Starting July 1, a new law in Tennessee will permit faculty and staff at all of the state’s public universities to carry concealed firearms. Until then, the campuses remain “gun-free zones.”

The University of Tennessee published a slate of policies this week, regulating concealed carry on its four campuses, in anticipation of the change. The Tennessean reports state legislators had conferred with colleges and law enforcement in crafting the bill to ensure the campuses’ safety.

One new rule at UT states that faculty and staff members may not bring their guns to “meetings regarding discipline or tenure”—probably for the best. Another, barring employees also enrolled in courses from carrying firearms, seems to seal a possible work-study loophole. The law does not allow students to bring handguns on campus.

The bill’s sponsor, state representative Andy Holt, suggests it’s only a matter of time before the permission gets extended to students. Holt said was pleased when Governor Bill Haslam, who opposed the bill, allowed it to pass last month—but not satisfied:

“The purpose of running the bill is campus safety. It’s not an effort to create an armed battalion on campus but to allow individuals to protect and defend themselves,” Holt said. Holt also said he believes the “important next step” is to allow students to go armed on campus as well. “It’s not my intention to do so immediately. But if someone else did, I’d support it. These are adults. We need to stop talking about college students as children. They have the same constitutional rights as others. I think that’s an important next step. “My intention is to eliminate all gun-free zones, whether it’s the legislature or a college campus,” Holt said.

UT faculty who opposed the legislation have since turned their focus from blocking it to regulating its safe implementation. According to an online poll conducted by UT Knoxville’s faculty senate in April before the bill passed, most of the 42% of faculty who responded to the survey do oppose the legislation: 88% believe having guns on campus is not “in the best interest of the campus community.” In optional open-ended comments, 58 threatened to leave or resign when guns come to campus, while only 17 wrote that they support the law to any degree.

According to the Washington Post, nearly forty states prohibit guns on campuses. But policies continue to shift. A Texas law permitting concealed carry on campuses for anyone over the age of 21 will take effect in August. California universities adopted a system-wide handgun ban only last year.
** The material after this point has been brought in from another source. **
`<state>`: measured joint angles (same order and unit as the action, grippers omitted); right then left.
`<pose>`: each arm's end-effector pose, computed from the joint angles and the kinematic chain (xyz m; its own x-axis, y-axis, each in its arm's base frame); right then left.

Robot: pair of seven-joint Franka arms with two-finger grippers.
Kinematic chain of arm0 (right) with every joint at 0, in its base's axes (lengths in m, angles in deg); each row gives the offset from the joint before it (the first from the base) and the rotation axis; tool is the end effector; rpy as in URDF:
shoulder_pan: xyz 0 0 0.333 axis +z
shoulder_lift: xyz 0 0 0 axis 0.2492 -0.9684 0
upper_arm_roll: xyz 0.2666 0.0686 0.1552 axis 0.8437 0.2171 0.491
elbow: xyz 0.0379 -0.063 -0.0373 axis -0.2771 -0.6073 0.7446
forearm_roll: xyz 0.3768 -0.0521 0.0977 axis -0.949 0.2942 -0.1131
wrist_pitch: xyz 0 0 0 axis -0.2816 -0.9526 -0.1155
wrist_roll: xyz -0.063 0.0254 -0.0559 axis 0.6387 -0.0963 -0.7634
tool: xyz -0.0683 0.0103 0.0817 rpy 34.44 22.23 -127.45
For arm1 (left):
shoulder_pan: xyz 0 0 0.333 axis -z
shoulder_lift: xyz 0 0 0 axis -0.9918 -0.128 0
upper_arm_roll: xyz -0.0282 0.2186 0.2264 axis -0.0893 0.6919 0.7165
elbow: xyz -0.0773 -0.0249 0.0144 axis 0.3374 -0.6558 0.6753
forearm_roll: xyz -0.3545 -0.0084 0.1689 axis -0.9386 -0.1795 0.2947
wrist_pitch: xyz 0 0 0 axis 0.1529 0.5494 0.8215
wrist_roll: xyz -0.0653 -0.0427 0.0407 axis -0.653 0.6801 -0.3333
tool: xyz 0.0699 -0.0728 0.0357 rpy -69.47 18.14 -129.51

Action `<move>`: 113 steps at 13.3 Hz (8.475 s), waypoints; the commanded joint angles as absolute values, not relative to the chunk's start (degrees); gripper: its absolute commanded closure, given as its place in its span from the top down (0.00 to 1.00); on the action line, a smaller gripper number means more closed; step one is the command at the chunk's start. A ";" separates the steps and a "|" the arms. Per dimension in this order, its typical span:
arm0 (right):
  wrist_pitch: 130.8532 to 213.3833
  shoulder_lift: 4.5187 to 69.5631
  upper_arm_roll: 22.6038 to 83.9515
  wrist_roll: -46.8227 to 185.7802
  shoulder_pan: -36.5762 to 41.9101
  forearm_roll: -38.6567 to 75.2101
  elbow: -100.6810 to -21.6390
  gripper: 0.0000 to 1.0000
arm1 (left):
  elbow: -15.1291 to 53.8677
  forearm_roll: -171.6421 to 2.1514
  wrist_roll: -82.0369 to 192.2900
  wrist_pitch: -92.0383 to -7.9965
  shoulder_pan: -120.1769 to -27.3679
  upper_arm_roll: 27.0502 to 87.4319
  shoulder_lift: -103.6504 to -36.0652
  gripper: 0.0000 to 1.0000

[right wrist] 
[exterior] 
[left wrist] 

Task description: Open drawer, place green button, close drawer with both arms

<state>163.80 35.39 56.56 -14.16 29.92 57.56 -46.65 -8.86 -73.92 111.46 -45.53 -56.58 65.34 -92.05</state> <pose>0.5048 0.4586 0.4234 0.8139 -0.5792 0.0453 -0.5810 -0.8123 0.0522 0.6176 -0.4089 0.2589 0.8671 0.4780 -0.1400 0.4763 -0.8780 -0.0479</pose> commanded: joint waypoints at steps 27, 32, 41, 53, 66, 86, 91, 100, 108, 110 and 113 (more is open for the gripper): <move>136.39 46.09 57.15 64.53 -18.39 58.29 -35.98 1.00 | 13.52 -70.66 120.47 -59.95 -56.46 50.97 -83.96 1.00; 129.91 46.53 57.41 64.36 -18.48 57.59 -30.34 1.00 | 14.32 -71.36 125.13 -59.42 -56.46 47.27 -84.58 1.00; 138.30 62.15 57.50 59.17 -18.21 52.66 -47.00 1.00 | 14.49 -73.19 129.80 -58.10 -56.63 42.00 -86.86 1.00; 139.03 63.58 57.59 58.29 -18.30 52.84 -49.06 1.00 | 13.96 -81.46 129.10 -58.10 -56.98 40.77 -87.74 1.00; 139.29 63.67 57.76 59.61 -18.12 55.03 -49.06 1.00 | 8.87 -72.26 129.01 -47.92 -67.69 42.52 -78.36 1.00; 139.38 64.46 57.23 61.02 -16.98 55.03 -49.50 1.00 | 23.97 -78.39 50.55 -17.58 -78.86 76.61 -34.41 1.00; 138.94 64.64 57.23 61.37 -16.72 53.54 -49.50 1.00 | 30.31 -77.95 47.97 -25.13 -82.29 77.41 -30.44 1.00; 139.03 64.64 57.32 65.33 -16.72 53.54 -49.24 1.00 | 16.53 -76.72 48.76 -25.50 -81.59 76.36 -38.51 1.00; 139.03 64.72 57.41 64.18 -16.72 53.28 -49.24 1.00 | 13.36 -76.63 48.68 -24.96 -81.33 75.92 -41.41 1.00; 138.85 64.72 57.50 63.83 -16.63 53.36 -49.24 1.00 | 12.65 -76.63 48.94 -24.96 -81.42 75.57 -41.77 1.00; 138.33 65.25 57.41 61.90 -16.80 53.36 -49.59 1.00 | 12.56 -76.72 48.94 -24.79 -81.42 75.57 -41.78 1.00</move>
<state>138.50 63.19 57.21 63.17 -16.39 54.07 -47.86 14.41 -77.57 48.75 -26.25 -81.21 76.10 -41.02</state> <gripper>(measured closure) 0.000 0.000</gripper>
The Tennessee law will set in exactly one month after a faculty member at a major California university was slain. On June 1, a former graduate student shot and killed a professor and then himself on the University of California Los Angeles campus. While a SWAT team scoured the campus in tony Westwood, students and faculty waited on red alert for hours—in the meantime, many mistook plainclothes officers for the reported shooter.

The UCLA episode prompted some Second Amendment advocates to trumpet the majority position of Tennessee lawmakers—that gun-free zones are by definition unsafe. Gun-control advocates, meanwhile, continue to argue that guns on campuses increase risks of violence and create an atmosphere of unease.